Clinical Scorecard: Evaluating Serum Ferritin as a Diagnostic Marker in Confirmed Bacterial Infections: An Observational Analysis
At a Glance
Category
Detail
Condition
Neonatal sepsis, a life-threatening organ dysfunction due to bacterial infection within first 28 days of life
Key Mechanisms
Dysregulated host response to infection; serum ferritin as an acute-phase protein elevated in inflammation and infection
Target Population
Neonates admitted to NICU with suspected sepsis, including preterm and low birth weight infants
Care Setting
Level III Neonatal Intensive Care Unit in a resource-limited hospital setting in India
Key Highlights
Neonatal sepsis diagnosis is challenging due to nonspecific clinical signs and limited sensitivity of blood culture.
Current septic screen includes total leukocyte count, absolute neutrophil count, immature-to-mature neutrophil ratio, micro-ESR, and CRP but has limited diagnostic accuracy.
Serum ferritin, an acute-phase reactant elevated in various infections, is evaluated for its diagnostic utility in culture-confirmed neonatal sepsis.
Guideline-Based Recommendations
Diagnosis
Use blood culture as the gold standard for neonatal sepsis diagnosis despite sensitivity limitations.
Employ a composite septic screen (total leukocyte count, absolute neutrophil count, immature-to-mature neutrophil ratio, micro-ESR, CRP) for clinical diagnosis.

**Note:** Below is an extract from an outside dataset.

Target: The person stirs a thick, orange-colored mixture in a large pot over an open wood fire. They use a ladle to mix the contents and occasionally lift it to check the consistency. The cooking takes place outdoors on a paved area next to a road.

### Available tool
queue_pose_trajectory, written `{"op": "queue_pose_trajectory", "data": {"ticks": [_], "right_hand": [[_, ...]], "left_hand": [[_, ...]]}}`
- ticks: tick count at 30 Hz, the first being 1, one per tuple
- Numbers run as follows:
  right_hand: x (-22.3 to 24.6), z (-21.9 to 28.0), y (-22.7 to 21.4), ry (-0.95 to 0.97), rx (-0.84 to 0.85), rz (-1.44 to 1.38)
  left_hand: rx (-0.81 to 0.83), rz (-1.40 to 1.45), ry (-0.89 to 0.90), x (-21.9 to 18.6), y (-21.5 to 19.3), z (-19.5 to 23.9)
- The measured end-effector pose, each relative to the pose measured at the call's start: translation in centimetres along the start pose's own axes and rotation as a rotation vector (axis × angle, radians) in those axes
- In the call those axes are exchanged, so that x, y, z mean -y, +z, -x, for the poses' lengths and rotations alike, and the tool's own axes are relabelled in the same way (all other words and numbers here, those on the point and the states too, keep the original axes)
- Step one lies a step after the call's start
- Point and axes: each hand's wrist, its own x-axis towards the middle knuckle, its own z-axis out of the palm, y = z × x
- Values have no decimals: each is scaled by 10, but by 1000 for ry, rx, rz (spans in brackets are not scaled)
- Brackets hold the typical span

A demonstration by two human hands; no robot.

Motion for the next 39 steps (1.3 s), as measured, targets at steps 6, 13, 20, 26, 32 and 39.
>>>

Consider serum ferritin measurement as a potential adjunct marker to improve diagnostic accuracy.
Management
Initiate antibiotic therapy promptly after sepsis evaluation and sample collection.
Avoid overreliance on septic screen alone to reduce unnecessary empirical antibiotic use and associated risks.
Monitoring & Follow-up
Repeat laboratory investigations including septic screen and serum ferritin at 24–72 hours based on clinical judgment and treatment response.
Risks
Empirical antibiotic overuse can disrupt neonatal gut microbiota, increase mortality, impair neurodevelopment, and promote multidrug-resistant organisms.
Patient & Prescribing Data
Neonates with suspected sepsis admitted to NICU in a resource-limited Indian hospital.
Empirical antibiotic use is common but should be guided by improved diagnostic markers like serum ferritin to avoid overuse.
Clinical Best Practices
Collect blood culture and laboratory markers prior to antibiotic initiation for accurate diagnosis.
Use standardized clinical and laboratory protocols for sepsis evaluation in neonates.
Incorporate serum ferritin measurement alongside existing septic screen parameters to enhance diagnostic sensitivity and specificity.
Monitor neonates closely with repeat testing to assess treatment response and adjust management accordingly.
Limit empirical antibiotic exposure by improving diagnostic accuracy to reduce adverse outcomes.